Opera gibi zamanının kuvvetli bir formunu böylesine oturaklı eleştiren Nietzsche'nin müzikle ilişkisini ve müzik hakkındaki düşüncelerini ciddiye almak gerekir. Operayı eleştirdikten sonra, müziğin insanlığın geleceği üzerine oynayacağı rol ile ilgili öyle şeyler söylemiştir ki, insan müzik ve operanın farklı şeyler olduğunu düşünebilir. Wagner'le olan dostluğu müziği sevmesine sebep olmuştur. Ama daha sonra bu dostluğun nefrete dönüşmesiyle birlikte müziğe karşı da nefret duymaya başlaması ve müzik hakkındaki eleştirileri, "çelişkilerin filozofu"na aslında ilk başlarda pek de yakışmaktadır. Ama daha sonra bu nefretten sıyrılarak müzik hakkında, bir anlamda daha da olgunlaşmış filozof Nietzsche'nin asla göz ardı edilmeyecek düşünceler ürettiğini söyleyebiliriz. Nietzsche'nin iniş-çıkışlarla dolu hayatında müziğin de önemli bir yeri vardır ve onun düşünce evreninde müziğin büyük bir yer işgal ettiği muhakkaktır. O, yazarlık hayatının daha henüz başlarında müziksel esini ve müziksel heyecanı metafizik gerçekliklerin bir aracısı gibi ele almıştır. Zenginleşmiş ama akıl ve ahlâk yönünden böylesine yozlaşmış bir uygarlığın, müziğin etkisiyle yeniden dirileceğini düşünüyordu Nietzsche… ki bu düşünce, müziği hem insanlığın bir nevi kurtarıcısı gibi ve hem de diğer bütün sanatlardan daha ileride kabul etmek anlamına gelmekteydi.

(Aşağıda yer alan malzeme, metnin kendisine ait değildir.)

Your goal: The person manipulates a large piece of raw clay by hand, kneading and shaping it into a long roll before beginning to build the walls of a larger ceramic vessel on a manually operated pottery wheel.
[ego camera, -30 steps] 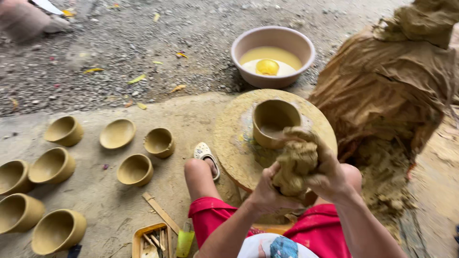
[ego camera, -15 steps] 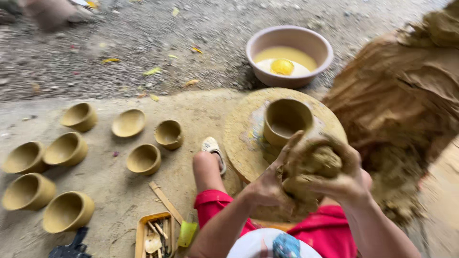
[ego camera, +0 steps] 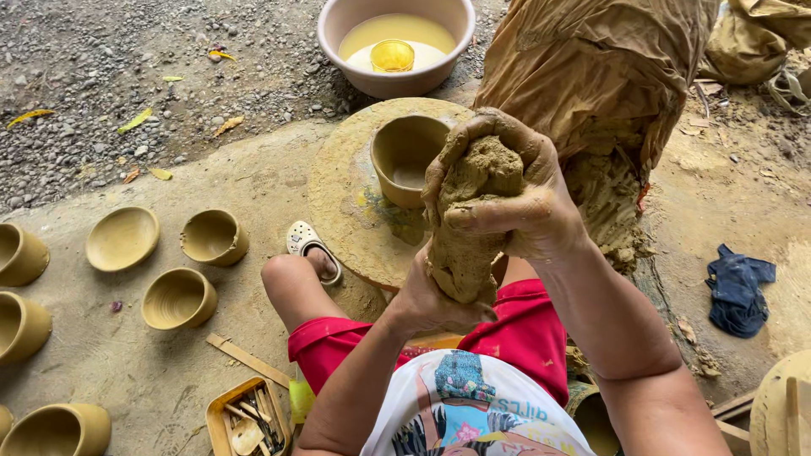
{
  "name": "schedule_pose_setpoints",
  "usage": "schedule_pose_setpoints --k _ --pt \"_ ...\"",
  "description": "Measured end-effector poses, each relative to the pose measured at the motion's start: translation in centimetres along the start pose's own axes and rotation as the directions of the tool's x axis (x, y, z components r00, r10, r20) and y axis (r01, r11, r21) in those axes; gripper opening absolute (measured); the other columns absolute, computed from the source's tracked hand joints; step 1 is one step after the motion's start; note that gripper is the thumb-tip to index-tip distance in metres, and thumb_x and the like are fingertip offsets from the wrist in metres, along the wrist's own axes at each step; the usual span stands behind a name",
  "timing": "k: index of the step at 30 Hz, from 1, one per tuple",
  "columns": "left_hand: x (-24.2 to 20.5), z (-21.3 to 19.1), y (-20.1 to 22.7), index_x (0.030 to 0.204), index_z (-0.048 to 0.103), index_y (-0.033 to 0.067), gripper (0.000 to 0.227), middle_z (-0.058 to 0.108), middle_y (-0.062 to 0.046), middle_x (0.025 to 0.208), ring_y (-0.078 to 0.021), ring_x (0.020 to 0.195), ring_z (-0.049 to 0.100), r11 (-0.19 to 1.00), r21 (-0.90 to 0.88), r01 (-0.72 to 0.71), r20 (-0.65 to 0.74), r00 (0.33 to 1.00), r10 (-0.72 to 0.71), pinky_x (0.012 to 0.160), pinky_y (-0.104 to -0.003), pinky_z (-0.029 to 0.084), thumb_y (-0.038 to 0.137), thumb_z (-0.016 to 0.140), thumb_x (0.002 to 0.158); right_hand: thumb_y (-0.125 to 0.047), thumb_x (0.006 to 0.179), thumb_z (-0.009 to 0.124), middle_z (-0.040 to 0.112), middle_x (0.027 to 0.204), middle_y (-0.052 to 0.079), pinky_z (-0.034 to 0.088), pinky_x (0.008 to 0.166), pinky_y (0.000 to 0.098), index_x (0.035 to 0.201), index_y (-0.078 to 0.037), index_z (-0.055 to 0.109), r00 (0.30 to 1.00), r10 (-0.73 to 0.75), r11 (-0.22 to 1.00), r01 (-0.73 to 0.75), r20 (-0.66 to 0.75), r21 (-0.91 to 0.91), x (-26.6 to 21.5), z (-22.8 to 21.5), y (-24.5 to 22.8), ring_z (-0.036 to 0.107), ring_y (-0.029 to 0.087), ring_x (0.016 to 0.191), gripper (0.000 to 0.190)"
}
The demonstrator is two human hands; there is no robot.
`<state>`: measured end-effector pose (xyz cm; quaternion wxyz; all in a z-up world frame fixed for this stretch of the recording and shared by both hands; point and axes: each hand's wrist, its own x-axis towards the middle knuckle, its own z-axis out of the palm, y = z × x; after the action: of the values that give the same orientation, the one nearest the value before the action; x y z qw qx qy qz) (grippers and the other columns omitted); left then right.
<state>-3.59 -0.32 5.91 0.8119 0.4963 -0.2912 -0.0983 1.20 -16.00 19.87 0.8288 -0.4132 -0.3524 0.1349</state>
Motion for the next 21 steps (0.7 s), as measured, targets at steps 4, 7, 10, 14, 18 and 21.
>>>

''Şiir ile müziğin arasında gerekli diyebileceğimiz bir ilişki yoktur'' der filozof Friedrich Nietzsche. Ona göre ses ve imgenin iki ayrı dünyası burada yanyana konmuştur ama birbirlerinden çok uzaktırlar, ancak dıştan bir bağ ile bağlı olabilirler. Şiir ancak bir simge sunar Nietzsche'ye göre ve bu simge Mısır hiyerogliflerindeki kahramanlık simgesi karşısında gerçek kahramanın kendisi gibidir. Nietzsche'nin müzik üzerindeki ilk fikirleri, evrenin metafizik-estetik bir anlayışına dayanmaktadır (bence epey Pythagorien bir yaklaşım). Müzik sanatının temeli ve bu sanatın öbür sanatlara göre üstünlüğü üzerine düşünceleri, bir bölümüyle Schopenhauer'in bir kuramına dayanmaktadır. Schopenhauer, müzik ile plastik ya da sözel sanatlar arasında metafizik olarak "Görünüş" ile "Kendinde-Varlık" karşıtlığına uygun düşen bir karşıtlık kurmuştur. Bütün diğer sanatlar tabiatı taklid eder. Plastik sanatlar tabiattaki biçimleri, sözel sanatlar ahlâkî değerleri. Sadece müzik bir taklid sanatı değildir Schopenhauer'e göre. Tabiatta bir melodi yoktur. Anlattığı şey, fenomenal alanın ötesinde bir gerçekliktedir denebilir.
Eğer müzik akla ve duygunun üst katlarına seslenmemiş olsaydı ona sanat diyemezdik, onu basit gösteri danslarının estetik katlarına alırdık Nietzsche'ye göre. Bütün sanatlar içinde, yapısı gereği, insan duygularını en çok avucu içine alan, fiziksel olarak insanı büyüleme gücü en yüksek sanattır müzik onun için. Fârâbî başta, birçok İslâm filozofu da Nietzsche'den çok önce, müziğin yüksek ilim ve sanatlardan biri olduğunu söylemiyor muydu zaten. İslâmiyet hakkında çok güzel şeyler ileri sürmüş olan Nietzsche'nin müzikle ilgili düşünceleri de Avrupa'nın çok ilerisinde ve çok fıtrî. Yeniden okumak… anlayarak okumak gerekiyor.